[Task to complete]: Please repeat the lines below exactly. Begin with the line containing "Put point(s) on the large" and go on through the line containing "<point>572,49</point>".

Stored dataset items:
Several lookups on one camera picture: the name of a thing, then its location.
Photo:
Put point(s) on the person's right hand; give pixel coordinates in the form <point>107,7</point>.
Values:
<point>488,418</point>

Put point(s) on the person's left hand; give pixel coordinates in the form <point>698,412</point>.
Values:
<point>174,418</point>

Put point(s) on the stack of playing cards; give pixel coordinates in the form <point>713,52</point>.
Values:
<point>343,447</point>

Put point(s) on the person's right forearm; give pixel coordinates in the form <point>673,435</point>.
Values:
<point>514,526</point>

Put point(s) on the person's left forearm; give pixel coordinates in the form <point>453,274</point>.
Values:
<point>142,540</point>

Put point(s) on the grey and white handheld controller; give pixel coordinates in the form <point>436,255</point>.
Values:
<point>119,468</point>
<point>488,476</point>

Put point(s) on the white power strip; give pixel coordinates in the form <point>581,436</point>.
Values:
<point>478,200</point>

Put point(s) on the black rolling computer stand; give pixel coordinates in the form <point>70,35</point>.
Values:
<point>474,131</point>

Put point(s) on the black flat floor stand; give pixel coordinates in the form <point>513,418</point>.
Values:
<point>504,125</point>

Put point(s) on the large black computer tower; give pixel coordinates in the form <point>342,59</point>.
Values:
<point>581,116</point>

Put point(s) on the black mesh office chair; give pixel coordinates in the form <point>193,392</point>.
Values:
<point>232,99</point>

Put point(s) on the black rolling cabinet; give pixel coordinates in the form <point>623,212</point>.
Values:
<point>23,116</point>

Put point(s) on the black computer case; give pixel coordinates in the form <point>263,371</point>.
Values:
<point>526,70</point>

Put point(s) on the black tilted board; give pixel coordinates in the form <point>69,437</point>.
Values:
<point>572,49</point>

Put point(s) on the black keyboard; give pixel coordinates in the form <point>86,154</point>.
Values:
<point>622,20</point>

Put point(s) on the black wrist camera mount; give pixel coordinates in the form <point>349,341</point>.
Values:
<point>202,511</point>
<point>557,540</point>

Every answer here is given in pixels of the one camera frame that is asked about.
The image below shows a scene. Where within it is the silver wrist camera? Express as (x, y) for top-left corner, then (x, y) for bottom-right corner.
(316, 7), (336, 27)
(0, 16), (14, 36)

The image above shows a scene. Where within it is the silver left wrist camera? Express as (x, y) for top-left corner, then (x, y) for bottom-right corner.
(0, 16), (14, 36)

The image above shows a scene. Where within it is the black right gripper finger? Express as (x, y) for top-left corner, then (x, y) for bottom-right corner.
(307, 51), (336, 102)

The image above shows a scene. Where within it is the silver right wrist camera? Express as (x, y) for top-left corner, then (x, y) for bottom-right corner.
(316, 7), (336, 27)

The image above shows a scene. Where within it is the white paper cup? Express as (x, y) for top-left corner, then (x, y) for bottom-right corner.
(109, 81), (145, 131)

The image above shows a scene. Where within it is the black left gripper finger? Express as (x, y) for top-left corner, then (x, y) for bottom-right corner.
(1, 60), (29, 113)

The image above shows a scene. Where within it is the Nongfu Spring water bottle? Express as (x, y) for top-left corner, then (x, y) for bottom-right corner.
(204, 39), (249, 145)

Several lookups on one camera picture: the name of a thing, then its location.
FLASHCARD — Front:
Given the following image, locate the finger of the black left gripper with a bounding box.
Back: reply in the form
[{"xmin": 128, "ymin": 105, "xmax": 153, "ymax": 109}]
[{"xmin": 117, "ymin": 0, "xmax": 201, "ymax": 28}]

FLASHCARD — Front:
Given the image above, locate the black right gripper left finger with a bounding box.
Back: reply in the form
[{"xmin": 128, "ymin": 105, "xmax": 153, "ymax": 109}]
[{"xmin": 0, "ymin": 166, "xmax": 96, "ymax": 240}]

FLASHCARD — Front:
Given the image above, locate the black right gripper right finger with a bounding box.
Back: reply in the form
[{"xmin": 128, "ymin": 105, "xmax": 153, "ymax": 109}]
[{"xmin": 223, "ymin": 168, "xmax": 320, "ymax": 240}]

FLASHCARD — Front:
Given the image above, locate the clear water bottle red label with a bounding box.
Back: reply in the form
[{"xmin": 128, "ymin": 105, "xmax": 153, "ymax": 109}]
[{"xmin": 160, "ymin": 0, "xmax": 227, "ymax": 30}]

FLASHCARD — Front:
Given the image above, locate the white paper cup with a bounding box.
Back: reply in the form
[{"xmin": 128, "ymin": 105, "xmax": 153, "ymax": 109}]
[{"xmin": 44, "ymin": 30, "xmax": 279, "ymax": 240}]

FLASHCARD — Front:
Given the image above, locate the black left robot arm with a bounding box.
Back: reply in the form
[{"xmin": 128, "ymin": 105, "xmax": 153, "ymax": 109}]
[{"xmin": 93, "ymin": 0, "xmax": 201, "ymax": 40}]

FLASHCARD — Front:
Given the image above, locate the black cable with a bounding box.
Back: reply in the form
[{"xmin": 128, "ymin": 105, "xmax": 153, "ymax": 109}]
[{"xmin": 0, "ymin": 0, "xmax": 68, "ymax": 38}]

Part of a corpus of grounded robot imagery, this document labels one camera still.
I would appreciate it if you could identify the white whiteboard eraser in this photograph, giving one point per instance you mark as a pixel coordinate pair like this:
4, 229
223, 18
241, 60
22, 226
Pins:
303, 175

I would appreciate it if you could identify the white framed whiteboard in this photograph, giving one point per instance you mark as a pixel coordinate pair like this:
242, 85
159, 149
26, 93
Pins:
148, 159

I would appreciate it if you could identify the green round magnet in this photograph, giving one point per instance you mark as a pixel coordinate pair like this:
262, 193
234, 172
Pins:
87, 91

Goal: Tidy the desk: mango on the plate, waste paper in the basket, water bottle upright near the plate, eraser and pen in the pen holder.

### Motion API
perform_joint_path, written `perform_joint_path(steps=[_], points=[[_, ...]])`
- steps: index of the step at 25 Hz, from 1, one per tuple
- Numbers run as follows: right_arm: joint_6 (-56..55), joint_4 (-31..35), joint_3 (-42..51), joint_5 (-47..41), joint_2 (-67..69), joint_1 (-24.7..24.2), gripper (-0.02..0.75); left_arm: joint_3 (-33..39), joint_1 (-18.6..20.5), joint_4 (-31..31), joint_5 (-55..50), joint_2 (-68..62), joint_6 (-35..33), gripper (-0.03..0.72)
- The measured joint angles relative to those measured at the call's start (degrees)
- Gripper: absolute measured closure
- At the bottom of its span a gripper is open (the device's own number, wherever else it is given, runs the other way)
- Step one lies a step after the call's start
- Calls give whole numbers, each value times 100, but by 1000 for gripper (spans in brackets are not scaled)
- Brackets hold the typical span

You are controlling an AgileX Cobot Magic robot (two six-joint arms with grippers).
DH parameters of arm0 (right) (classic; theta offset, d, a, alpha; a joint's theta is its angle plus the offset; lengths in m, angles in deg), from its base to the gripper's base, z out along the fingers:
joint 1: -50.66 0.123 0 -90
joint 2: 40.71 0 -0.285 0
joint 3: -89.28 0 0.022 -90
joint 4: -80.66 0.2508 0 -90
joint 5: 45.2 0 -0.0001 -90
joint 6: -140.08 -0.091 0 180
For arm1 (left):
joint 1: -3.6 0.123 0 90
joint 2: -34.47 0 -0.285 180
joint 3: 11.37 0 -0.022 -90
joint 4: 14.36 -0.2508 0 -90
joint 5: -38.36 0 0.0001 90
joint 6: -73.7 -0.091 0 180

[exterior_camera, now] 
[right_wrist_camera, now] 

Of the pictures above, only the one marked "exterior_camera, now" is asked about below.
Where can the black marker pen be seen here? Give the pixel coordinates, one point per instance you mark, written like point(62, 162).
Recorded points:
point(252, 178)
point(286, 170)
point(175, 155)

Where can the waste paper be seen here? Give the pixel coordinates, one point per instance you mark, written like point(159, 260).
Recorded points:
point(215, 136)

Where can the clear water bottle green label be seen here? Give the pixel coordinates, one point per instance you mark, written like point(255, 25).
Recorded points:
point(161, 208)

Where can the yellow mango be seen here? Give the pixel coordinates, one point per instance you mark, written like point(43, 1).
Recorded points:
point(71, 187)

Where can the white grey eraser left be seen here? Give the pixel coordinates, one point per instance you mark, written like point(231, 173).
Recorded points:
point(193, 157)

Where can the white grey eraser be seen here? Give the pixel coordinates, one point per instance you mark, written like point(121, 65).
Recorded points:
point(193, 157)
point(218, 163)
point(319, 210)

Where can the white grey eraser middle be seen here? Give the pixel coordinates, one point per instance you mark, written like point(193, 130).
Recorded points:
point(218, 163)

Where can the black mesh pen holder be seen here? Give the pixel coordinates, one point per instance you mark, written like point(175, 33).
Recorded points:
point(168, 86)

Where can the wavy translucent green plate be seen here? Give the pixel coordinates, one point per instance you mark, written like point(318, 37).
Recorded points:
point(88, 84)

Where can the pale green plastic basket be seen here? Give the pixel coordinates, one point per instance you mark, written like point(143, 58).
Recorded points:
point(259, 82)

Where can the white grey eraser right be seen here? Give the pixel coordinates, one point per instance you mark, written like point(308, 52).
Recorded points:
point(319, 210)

[Exercise solution]:
Put point(s) on the large black computer tower; give pixel coordinates in the form <point>342,59</point>.
Values:
<point>581,116</point>

Put point(s) on the black mesh office chair; give pixel coordinates in the form <point>193,392</point>.
Values:
<point>232,99</point>

Put point(s) on the black rolling cabinet; give pixel coordinates in the form <point>623,212</point>.
Values:
<point>23,116</point>

Put point(s) on the black computer case; give pixel coordinates in the form <point>263,371</point>.
Values:
<point>526,70</point>

Put point(s) on the black tilted board; give pixel coordinates in the form <point>69,437</point>.
Values:
<point>572,49</point>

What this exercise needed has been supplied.